The Company has incurred net losses of $3,244,708 for the twenty-six weeks ended
July 1, 2000. For the year ended January 1, 2000, the Company has incurred a net
loss of $8,060,282. As of July 1, 2000 and January 1, 2000, the Company had cash
balances of approximately $163,822 and $33,700, respectively, and an accumulated
deficit of $13,094,476 as of July 1, 2000. Additionally, as of July 1, 2000, the
Company has an outstanding balance on its credit line of $6,028,228 that matures
on September 10, 2000 (see Note 6). These factors, among other things, raise
substantial doubt about the Company's ability to continue as a going concern.
The accompanying consolidated financial statements do not include any
adjustments relating to the recoverability of assets and classification of
liabilities that may be necessary should the Company be unable to continue as a
going concern.
Management is pursuing various options in order to provide necessary financing.

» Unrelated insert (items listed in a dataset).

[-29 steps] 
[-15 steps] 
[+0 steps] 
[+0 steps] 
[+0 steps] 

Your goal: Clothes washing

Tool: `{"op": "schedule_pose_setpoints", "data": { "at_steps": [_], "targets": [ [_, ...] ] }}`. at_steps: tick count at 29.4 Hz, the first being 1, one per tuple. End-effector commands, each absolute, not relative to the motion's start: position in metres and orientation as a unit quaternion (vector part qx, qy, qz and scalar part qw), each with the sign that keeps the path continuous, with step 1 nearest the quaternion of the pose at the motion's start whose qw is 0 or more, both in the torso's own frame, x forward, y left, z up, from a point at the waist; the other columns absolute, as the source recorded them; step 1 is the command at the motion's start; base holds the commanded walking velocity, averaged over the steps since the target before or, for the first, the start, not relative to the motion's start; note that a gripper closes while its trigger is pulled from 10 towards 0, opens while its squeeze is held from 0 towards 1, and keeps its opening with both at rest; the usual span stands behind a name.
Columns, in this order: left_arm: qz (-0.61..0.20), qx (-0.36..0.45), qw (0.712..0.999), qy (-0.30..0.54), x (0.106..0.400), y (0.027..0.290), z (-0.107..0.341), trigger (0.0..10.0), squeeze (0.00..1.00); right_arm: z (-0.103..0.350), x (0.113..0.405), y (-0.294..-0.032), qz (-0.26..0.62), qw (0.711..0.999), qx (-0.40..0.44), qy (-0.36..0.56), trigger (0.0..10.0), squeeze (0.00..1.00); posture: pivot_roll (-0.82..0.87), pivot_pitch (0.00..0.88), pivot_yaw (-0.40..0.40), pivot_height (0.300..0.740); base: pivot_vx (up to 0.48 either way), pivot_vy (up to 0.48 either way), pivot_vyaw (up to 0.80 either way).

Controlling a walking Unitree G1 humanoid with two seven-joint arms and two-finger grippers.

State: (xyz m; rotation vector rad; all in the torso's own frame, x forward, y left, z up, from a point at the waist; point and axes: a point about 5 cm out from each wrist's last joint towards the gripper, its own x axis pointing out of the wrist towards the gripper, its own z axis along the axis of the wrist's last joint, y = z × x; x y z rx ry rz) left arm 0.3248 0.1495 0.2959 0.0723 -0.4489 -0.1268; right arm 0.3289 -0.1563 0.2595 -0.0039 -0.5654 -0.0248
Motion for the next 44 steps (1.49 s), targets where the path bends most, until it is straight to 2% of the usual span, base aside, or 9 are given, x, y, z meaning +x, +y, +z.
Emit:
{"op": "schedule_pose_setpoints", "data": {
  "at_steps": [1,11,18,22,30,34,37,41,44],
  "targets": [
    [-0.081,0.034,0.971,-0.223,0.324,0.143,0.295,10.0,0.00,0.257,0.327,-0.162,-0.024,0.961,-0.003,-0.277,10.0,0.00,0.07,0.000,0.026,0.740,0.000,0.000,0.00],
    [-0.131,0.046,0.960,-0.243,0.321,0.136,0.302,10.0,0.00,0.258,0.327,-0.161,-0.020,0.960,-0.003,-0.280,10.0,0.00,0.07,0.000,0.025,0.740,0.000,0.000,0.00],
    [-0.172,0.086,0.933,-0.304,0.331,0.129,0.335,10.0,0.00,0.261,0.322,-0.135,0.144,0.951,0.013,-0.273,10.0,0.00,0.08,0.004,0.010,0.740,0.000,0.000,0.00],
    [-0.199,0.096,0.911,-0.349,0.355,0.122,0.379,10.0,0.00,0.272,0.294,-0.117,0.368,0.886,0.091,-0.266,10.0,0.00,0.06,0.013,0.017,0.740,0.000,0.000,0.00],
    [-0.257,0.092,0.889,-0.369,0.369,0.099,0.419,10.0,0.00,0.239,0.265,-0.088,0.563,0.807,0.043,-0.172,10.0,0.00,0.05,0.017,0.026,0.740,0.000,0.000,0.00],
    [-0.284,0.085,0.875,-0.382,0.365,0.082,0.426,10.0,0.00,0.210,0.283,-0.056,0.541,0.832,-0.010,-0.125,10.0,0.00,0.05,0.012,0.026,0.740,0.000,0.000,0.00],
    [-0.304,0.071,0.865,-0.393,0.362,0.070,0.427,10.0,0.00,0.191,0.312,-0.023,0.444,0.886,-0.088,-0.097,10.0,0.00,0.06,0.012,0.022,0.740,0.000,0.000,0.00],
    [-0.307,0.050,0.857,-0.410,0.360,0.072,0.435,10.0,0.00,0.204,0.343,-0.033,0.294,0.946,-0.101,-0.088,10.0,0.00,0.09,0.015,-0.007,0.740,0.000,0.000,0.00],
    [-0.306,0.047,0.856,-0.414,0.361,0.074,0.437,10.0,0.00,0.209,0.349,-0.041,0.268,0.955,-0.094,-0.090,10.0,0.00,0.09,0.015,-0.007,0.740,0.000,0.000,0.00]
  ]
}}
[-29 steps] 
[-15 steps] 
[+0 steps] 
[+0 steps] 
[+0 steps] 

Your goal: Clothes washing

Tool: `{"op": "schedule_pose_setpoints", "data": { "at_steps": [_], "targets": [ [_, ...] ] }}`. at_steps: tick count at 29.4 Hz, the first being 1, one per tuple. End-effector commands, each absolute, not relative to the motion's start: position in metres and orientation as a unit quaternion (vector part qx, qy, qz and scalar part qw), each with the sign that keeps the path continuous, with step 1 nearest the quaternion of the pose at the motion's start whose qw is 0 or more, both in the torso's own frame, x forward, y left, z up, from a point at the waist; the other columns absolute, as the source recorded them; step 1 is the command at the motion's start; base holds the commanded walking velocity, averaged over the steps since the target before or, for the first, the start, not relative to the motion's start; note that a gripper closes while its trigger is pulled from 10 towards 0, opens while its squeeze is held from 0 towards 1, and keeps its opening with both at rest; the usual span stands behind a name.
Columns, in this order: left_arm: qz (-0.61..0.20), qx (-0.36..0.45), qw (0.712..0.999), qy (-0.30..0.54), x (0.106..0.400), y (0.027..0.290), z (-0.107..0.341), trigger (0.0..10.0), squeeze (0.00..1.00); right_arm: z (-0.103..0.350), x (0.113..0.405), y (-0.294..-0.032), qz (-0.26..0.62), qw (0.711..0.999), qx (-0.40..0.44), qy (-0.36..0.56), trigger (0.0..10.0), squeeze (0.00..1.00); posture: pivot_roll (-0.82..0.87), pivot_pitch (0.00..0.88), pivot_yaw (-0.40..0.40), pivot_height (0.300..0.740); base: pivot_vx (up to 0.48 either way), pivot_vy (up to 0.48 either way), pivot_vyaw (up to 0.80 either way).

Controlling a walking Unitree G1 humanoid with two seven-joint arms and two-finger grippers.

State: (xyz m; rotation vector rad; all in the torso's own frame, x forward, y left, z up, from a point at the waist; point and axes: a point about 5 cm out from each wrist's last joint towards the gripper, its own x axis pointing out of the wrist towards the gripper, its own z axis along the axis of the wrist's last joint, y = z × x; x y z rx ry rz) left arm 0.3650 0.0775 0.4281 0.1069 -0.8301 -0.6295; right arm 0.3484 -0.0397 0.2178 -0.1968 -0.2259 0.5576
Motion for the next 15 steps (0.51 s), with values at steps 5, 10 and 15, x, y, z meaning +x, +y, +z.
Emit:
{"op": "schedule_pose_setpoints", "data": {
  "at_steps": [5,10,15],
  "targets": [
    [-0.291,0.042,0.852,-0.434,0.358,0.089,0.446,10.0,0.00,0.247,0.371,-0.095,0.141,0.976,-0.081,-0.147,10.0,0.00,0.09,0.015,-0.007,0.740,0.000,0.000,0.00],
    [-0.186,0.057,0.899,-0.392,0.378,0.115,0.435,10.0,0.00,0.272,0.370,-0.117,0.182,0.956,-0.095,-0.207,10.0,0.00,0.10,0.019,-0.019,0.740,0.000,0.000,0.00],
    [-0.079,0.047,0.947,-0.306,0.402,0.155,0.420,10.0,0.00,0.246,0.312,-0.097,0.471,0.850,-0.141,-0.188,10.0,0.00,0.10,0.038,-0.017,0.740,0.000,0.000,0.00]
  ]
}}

Management's plans to resolve near term cash flow issues include the following:
- Negotiating a new line of credit with additional cash availability;
- Effecting a private placement equity financing to provide approximately
$3 to $5 million in cash flow, less offering costs; and
- Reducing its operating costs.
Management believes if it can finalize the financing alternatives that it is
pursuing and improve its operating results for the remainder of fiscal 2000,
the Company will generate sufficient resources to ensure uninterrupted
performance of its operating obligations as currently structured and
anticipated. The Company's continuance as a going concern is dependent upon its
ability to generate sufficient cash flow to meet its obligations in a timely
manner, to obtain additional financing as required, and ultimately to attain
profitability. There can be no assurance, however, that financing sources will
be available to the Company on acceptable terms or when necessary or that the
Company will be successful in its efforts to improve its operating results.
<PAGE> 10
NOTE 5 - EQUITY
On June 20, 2000, the Company sold 1,300 shares of Series C Convertible
Preferred Stock ("Series C Stock") and a warrant to purchase 1,642,106 shares of
the Company's common stock. in a private placement for $1,300,000 in gross
proceeds. The Company allocated approximately $401,000 related to the value of
the warrants. The warrants have an exercise price of $2.26 for 1/6 of the
warrants and $1.69 for the remaining warrants. The warrants expire on June 30,
2005.
The Series C Stock and warrants are convertible at any time into a maximum of
3,500,000 shares of the Company's common stock. For the first six months after
issuance, the Series C Stock is convertible at a fixed conversion price of $0.95
per share, which was less than the common stock price at the date of close,
resulting in a beneficial conversion feature at issue date. Thereafter, the
conversion price is adjusted every three months to be the lower, of (a) 80% of
the average market price for the lowest three trading days during the last ten
trading days prior to the adjustment date and (b)either (i) the current
conversion price if 80% of the average market price is less than or equal to
200% of the current conversion price, or (ii) $.95 if 80%of the average market
price is more than 200% of the current conversion price. The number of shares of
Common stock underlying the Series C Stock is subject to adjustment for stock
splits, stock dividends, combinations, capital reorganizations and similar
events relating to the Company's common stock. An additional beneficial
conversion feature occurred as a result of the 80% of market adjustment.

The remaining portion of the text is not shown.